Господин Тарановский - Дмитрий Шимохин
— А прииском кто заведовать будет? — спросил я. Но Изя был неумолим.
— Закупки, прииск… Пфе! Захар справится, у него голова крепкая, как байкальский лед. А моя голова нужна здесь, рядом с твоей!
Я посмотрел на этого одесского авантюриста и пройдоху. Подумал и… И понял, что он прав! Его острый, не скованный никакими уставами и предрассудками ум, его умение находить общий язык с кем угодно и договариваться о чем угодно, его талант делать деньги из воздуха — все это будет бесценно там, в хаосе чужой гражданской войны.
Подумав мгновение, я кивнул.
— Хорошо, Изя. Ты в деле.
Он просиял и, не дожидаясь лишних команд, тут же перешел к делу. Уже в лагере, едва окинув хозяйским взглядом наши приготовления, он бросился в самую гущу событий, мгновенно взяв на себя часть моих забот. Своей неуемной энергией, умением торговаться до последнего и находить то, чего, казалось, в Иркутске и быть не могло, он в тот же день вдохнул новую жизнь в нашу неповоротливую машину снабжения.

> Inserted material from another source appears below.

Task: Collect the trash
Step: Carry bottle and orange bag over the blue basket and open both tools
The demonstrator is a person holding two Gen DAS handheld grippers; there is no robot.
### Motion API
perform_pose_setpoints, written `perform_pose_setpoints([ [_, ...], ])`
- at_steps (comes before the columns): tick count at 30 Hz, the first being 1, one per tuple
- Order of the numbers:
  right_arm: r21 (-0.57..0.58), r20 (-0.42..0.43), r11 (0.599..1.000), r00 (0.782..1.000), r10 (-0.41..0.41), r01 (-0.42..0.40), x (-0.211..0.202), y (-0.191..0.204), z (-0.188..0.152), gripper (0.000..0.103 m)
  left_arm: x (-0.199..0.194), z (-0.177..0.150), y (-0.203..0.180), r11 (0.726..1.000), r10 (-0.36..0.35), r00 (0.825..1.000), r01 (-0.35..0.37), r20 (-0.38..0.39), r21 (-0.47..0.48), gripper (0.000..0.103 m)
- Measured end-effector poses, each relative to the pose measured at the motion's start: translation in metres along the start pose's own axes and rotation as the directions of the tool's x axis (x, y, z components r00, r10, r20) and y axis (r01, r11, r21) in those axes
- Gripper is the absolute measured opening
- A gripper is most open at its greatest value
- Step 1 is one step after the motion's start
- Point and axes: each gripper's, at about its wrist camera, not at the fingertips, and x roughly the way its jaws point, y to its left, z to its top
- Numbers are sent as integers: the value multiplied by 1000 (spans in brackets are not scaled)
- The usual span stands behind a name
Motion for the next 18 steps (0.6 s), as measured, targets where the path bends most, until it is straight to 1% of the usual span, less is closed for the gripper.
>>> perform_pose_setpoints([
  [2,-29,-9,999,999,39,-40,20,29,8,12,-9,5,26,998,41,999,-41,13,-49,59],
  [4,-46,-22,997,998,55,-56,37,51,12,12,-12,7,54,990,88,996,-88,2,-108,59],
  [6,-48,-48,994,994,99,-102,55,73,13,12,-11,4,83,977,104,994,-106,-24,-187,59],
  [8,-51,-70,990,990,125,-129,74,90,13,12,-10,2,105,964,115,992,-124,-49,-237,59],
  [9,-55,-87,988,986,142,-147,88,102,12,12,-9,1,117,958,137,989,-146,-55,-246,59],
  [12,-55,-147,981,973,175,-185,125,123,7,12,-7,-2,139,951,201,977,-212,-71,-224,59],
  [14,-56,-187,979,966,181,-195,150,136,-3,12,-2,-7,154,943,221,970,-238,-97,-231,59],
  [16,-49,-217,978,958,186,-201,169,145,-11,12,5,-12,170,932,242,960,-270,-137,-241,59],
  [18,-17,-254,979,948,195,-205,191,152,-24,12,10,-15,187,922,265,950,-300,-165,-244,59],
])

Когда я убедился, что безжалостный механизм боевой подготовки запущен и работает без моего прямого вмешательства, то смог, наконец, вернуться к главному. К организации предстоящего похода.
Днями и ночами я просиживал в штабной палатке, расстелив на столе огромную карту Северного Китая. Теперь надо было тщательно разведать, что именно происходит на той стороне, «за ленточкой». Нам нужна была разведка, дерзкая и быстрая, чтобы определить, где лучше всего переходить границу. И я послал за корнетом Скобелевым.
Он явился ко мне в палатку — молодой, подтянутый, пышущий энергией. Казалось, от него даже пахло морозом и здоровьем. Молодость…
— Михаил Дмитриевич, — сказал я, отрываясь от карты. — Хватит наблюдать за муштрой. Есть дело для настоящего кавалериста!
Он вытянулся в струнку, его молодое лицо вспыхнуло от предвкушения какого-то приключения.
— Возьмете десяток казаков и отправляйтесь на юг. Двигаться налегке, взяв только самое необходимое. Ваша задача — вот этот место, — я очертил пальцем участок границы на карте. — Прощупать его. Найти слабые места, удобные проходы для большого отряда. Мне нужна реальная картина, корнет, а не красивые доклады!
Он просиял. Для него это был первый знак огромного доверия, первая самостоятельная боевая задача.
— Будет исполнено, ваше высокоблагородие!
Разведка ушла на юг, а время, отпущенное на подготовку, стремительно истекало. За месяц лихорадочной работы невозможное стало реальностью. Лагерь под Иркутском гудел, как разворошенный муравейник, превратившись в слаженный военный механизм. Сотни вчерашних каторжников, оборванных и отчаявшихся, теперь были разбиты на роты, одеты в одинаковые полушубки и папахи, и пусть неумело, но уже знали строй и команду. На стрельбище они научились обращаться с тяжелыми, надежными «Энфилдами», и в их глазах вместо тюремной безнадеги появился холодный, осмысленный блеск.
Пока Гурко и Баранов ковали из этого человеческого лома солдат, я, Изя Шнеерсон и Лопатин занимались снабжением. По всему Иркутску и окрестным деревням скупалось все, что могло понадобиться в долгом походе: сотни пудов муки, солонины и сухарей, бочонки со спиртом, теплые вещи, фураж для лошадей. Десятки тяжелых саней-розвальней были загружены под завязку, превратившись в огромный обоз — нашу подвижную базу, нашу надежду на выживание в диких землях.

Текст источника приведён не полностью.